Observability & DORA metrics stack [PARENT]

ldraney commented

2026-05-29 12:13:02 +00:00

Owner

Type

Feature

Lineage

Standalone — consolidates existing observability/DORA sub-issues (#15, #16, #17, #19, #20, #21) into one tracked parent. #22 closed as duplicate of #16.

Repo

ldraney/landscaping-assistant

User Story

As the operator
I want Prometheus metrics, Grafana dashboards, alerting rules, and uptime monitoring
So that I have production visibility into request performance, error rates, and availability

Context

The app has structured logging (lograge JSON) and a local error subscriber already shipped (#39). The next layer is Prometheus metrics exposure, Grafana visualization, alerting, and blackbox uptime — the standard golden signals + DORA stack.

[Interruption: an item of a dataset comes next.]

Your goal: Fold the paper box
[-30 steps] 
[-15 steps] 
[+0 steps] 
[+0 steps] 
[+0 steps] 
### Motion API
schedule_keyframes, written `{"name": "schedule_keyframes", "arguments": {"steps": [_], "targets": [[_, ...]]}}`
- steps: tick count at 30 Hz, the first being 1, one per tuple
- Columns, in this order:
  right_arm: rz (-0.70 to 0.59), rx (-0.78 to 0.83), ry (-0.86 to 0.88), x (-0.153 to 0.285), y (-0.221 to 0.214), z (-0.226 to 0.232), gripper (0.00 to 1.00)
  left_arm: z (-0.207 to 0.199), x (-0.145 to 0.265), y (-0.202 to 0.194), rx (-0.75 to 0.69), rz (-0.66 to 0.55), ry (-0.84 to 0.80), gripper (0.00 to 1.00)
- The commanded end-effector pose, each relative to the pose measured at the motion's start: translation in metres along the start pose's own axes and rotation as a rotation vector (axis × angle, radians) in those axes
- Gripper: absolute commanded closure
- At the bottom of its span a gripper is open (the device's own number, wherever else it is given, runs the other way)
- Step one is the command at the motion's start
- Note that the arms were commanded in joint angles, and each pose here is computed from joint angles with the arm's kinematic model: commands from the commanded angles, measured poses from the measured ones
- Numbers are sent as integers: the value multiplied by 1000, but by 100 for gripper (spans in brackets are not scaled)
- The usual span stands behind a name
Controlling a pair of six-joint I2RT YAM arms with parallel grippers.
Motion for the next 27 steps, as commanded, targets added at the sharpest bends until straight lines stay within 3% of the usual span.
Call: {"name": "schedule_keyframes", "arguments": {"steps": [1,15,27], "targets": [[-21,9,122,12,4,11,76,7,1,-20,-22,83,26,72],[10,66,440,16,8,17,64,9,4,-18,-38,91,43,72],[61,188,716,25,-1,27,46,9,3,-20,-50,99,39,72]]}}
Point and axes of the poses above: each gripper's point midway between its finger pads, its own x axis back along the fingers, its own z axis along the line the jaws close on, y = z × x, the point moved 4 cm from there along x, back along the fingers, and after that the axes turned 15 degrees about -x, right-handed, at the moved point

No /metrics endpoint exists. No ServiceMonitor, PrometheusRule, or Grafana dashboard manifests exist. The monitoring namespace on the cluster is available but this app isn't registered with it.

This is a parent tracking ticket. Individual sub-issues stay open for branch/PR linking. Progress is tracked via the checklist below.

File Targets

Files the agent should modify or create:

Gemfile — add prometheus-client gem
config/routes.rb — mount /metrics endpoint
config/initializers/prometheus.rb — metrics registry setup
k8s/service-monitor.yaml — ServiceMonitor CRD
k8s/prometheus-rule.yaml — PrometheusRule CRD
k8s/grafana-dashboard.json — golden signals dashboard
Blackbox exporter config (in platform-terraform or equivalent)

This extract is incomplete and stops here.